Your response should reproduce every line of the entries that contains the word "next".
-- Records for this task follows --
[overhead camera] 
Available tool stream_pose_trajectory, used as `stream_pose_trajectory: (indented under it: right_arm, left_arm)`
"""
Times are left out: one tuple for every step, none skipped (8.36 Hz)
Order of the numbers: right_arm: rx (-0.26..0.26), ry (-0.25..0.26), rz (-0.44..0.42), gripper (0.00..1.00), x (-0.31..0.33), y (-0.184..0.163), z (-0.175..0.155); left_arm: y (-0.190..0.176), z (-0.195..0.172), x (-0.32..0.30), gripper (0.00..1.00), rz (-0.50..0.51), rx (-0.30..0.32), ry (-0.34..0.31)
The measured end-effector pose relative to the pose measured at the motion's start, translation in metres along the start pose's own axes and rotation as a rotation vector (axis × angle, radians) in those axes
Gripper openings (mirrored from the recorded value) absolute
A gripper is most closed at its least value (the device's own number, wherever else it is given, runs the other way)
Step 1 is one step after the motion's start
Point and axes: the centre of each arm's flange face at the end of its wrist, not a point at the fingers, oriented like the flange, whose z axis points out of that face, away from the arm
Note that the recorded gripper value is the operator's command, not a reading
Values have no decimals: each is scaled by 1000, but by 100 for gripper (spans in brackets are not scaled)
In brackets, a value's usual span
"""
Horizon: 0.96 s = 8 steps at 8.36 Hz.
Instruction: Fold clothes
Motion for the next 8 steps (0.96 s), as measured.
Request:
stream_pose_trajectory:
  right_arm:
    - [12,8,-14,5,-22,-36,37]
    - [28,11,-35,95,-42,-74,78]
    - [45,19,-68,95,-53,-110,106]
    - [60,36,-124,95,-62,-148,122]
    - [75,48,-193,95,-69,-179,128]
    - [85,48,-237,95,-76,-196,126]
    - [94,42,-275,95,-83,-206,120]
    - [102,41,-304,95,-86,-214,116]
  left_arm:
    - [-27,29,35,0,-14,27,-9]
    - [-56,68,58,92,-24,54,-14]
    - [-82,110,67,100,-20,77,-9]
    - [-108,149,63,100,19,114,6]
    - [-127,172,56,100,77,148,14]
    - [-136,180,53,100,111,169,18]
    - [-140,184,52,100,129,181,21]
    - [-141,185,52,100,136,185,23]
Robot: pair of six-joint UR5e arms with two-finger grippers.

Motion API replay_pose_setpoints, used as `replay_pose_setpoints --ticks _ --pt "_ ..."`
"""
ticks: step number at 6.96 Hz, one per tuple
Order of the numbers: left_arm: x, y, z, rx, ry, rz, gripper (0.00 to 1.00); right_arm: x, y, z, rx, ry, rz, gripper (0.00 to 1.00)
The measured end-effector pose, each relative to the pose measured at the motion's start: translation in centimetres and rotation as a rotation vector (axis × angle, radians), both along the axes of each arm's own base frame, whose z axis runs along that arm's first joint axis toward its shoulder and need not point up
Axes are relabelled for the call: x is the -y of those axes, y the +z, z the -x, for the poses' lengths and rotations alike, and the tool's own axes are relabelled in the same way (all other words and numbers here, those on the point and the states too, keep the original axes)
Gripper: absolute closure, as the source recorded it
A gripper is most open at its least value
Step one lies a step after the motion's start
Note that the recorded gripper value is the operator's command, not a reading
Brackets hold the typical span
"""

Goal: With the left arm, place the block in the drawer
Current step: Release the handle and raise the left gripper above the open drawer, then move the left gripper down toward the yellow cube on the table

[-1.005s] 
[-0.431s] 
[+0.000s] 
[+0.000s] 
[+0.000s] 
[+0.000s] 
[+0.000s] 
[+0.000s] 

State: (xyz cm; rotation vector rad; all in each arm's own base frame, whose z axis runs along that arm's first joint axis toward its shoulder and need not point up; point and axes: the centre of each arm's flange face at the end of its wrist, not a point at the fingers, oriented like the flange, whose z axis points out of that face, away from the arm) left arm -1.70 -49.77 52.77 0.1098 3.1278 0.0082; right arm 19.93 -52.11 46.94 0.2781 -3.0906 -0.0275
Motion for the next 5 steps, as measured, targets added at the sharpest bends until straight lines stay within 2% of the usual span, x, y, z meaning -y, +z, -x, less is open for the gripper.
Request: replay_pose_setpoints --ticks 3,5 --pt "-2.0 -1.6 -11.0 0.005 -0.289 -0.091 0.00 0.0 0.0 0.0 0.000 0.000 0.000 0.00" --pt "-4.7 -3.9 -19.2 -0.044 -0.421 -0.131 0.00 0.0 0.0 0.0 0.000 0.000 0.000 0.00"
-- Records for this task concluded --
● **Result of the exercise**
Motion for the next 8 steps (0.96 s), as measured.
Motion for the next 5 steps, as measured, targets added at the sharpest bends until straight lines stay within 2% of the usual span, x, y, z meaning -y, +z, -x, less is open for the gripper.

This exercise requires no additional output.